◆ Work item:
Emit the data below verbatim, stripping out any pictures.

◆ Available data:
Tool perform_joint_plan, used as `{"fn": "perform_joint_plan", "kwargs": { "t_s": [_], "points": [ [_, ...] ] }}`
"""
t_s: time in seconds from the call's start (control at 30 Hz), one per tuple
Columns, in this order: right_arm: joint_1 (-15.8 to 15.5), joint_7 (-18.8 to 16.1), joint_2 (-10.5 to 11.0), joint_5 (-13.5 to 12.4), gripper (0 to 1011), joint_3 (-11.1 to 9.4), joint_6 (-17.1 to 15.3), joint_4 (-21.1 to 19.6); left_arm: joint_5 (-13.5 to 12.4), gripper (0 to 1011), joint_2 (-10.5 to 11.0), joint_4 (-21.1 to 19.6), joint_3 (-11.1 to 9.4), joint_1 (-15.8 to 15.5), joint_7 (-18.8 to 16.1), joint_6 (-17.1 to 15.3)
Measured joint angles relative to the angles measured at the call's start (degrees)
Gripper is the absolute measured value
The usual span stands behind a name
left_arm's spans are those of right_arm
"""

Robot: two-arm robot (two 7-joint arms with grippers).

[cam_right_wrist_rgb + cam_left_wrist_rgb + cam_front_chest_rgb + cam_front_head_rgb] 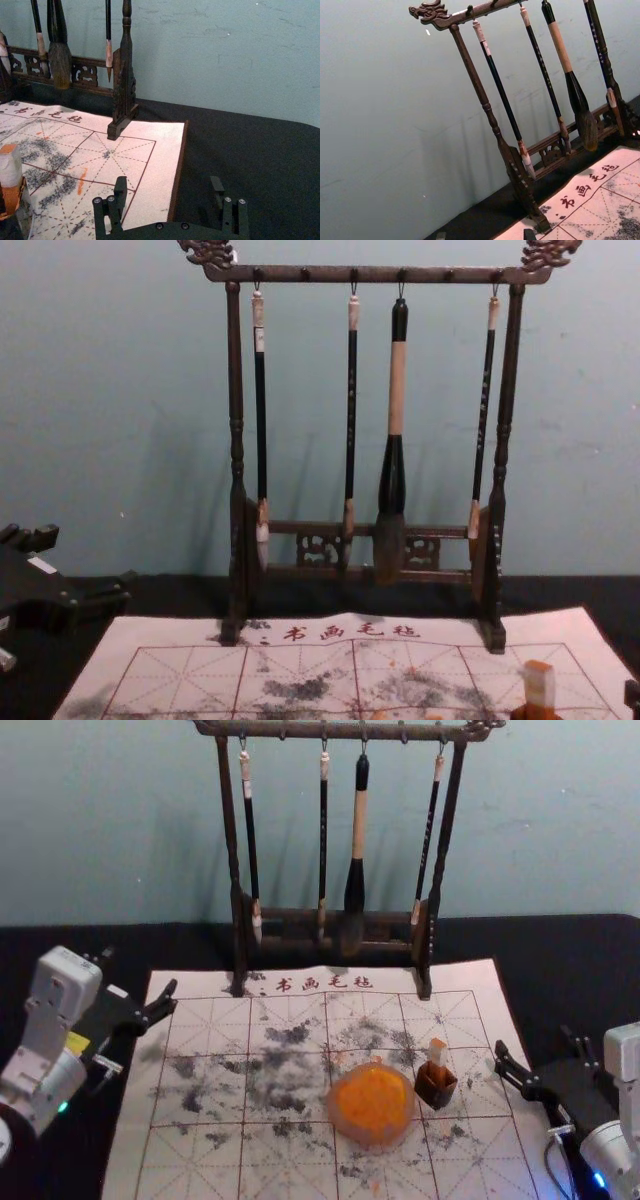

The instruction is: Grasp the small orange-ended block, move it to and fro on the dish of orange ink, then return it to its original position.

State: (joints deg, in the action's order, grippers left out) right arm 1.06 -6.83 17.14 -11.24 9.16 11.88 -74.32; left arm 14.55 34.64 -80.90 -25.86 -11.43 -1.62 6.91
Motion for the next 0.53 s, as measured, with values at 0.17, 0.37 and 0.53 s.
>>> {"fn": "perform_joint_plan", "kwargs": {
  "t_s": [0.17, 0.37, 0.53],
  "points": [
    [0.0, 0.0, 0.0, 0.0, 1000, 0.0, 0.0, -0.1, 0.0, 1001, 0.0, 0.0, 0.0, 0.0, 0.0, 0.0],
    [0.0, -0.1, 0.1, 0.0, 1000, 0.0, 0.0, -0.1, 0.0, 1001, 0.0, 0.0, 0.0, 0.0, 0.0, 0.0],
    [0.0, -0.1, 0.1, 0.0, 1000, 0.0, 0.0, -0.2, 0.0, 1001, 0.0, 0.0, 0.0, 0.0, 0.0, 0.0]
  ]
}}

◆ Reply:
Tool perform_joint_plan, used as `{"fn": "perform_joint_plan", "kwargs": { "t_s": [_], "points": [ [_, ...] ] }}`
"""
t_s: time in seconds from the call's start (control at 30 Hz), one per tuple
Columns, in this order: right_arm: joint_1 (-15.8 to 15.5), joint_7 (-18.8 to 16.1), joint_2 (-10.5 to 11.0), joint_5 (-13.5 to 12.4), gripper (0 to 1011), joint_3 (-11.1 to 9.4), joint_6 (-17.1 to 15.3), joint_4 (-21.1 to 19.6); left_arm: joint_5 (-13.5 to 12.4), gripper (0 to 1011), joint_2 (-10.5 to 11.0), joint_4 (-21.1 to 19.6), joint_3 (-11.1 to 9.4), joint_1 (-15.8 to 15.5), joint_7 (-18.8 to 16.1), joint_6 (-17.1 to 15.3)
Measured joint angles relative to the angles measured at the call's start (degrees)
Gripper is the absolute measured value
The usual span stands behind a name
left_arm's spans are those of right_arm
"""

Robot: two-arm robot (two 7-joint arms with grippers).

[cam_right_wrist_rgb + cam_left_wrist_rgb + cam_front_chest_rgb + cam_front_head_rgb] 

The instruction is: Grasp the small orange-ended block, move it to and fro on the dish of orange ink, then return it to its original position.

State: (joints deg, in the action's order, grippers left out) right arm 1.06 -6.83 17.14 -11.24 9.16 11.88 -74.32; left arm 14.55 34.64 -80.90 -25.86 -11.43 -1.62 6.91
Motion for the next 0.53 s, as measured, with values at 0.17, 0.37 and 0.53 s.
>>> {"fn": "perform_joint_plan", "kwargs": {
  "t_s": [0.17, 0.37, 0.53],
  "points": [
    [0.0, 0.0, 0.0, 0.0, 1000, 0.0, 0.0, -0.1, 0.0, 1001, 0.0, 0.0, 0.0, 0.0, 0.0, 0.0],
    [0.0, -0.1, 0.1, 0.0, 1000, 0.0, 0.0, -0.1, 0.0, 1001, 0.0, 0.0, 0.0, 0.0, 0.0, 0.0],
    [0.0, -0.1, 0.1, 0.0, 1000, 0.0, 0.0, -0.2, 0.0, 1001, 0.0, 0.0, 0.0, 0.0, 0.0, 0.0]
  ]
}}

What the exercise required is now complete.